Q: What are some best practices that labs can adopt to reinforce their Cybersecurity and privacy?
Bill O’Connell: There are a few key areas that labs can look at when it comes to Cybersecurity:
Collaboration: Ensure the lab has a solid relationship with its in-house Cybersecurity team. Cybersecurity is a shared responsibility, and everyone involved needs to work together and stay informed about the latest standards, trends, risks, and technologies.
Segmentation: Isolate and segment everything. Lab-based devices absolutely do not need general access to the internet and communication should be limited. They should be locked down to specific, mutually agreed-upon, internal IP addresses, and specifically detailed internet-based IP addresses.
Zero-trust policies: Operate under a zero-trust methodology to bolster system security. This means assuming that any step in a process could be compromised, allowing only essential communication, and verifying all connectivity usage and operational requirements before trusting.
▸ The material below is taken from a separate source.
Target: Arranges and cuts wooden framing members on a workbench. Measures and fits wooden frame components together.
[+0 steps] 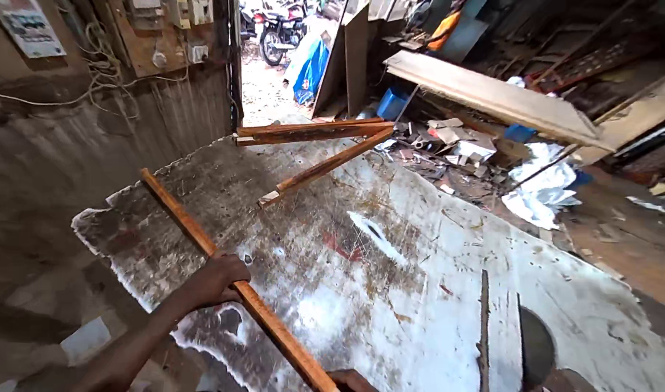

Remember - verify first, then trust!
Q: What about external practices? What considerations need to be made in vendor partnerships?
Bill O’Connell: If healthcare organizations and medical device vendors do not work together on common sense mutual protections, the potential for an issue to impact the availability of a medical device can be greatly increased.
Vendors must therefore transcend the vendor role and become long-term partners, especially when it comes to newer technologies and understanding that new technologies will create new potential Cybersecurity threats. As systems or components migrate outside of the lab's controlled environment, deep conversations with vendors are required so it’s critical that vendors can speak Cybersecurity. The vendor must have experts with objective evidence to detail the breadth of their products' Cybersecurity and privacy protections, and additionally to guide how to implement this. The vendor must also demonstrate competence with vulnerability management, patching, and the other hot topics of the day to ensure they can be trusted partners.
Q: How do you see the future of Cybersecurity and privacy evolving in the lab?
Bill O’Connell: As the lab evolves, many components will be housed external to the HDO. As this evolution progresses, both the lab, the HDO, and the vendor must have educated individuals who can evolve with the technology and the patient safety conversation.
A few years ago, it was unheard of to connect to a resource outside the lab. Middleware was even installed and operated in a side portion of the clinical lab. Today, that same middleware may be housed in the lab, on the hospital network, or in a cloud-based location. Tomorrow's lab will even extend into the patient's home.
As technology moves the clinical devices into a more patient-centric location, labs will need to operate in a decentralized atmosphere utilizing cloud-based and remote technologies. Tomorrow's lab leaders must work with vendors and their internal Cybersecurity staff to ensure that security, privacy, and decentralization are all integral parts of the contract and the conversation so that these new technologies provide greater security and privacy, better value to the HDO, and better care to patients.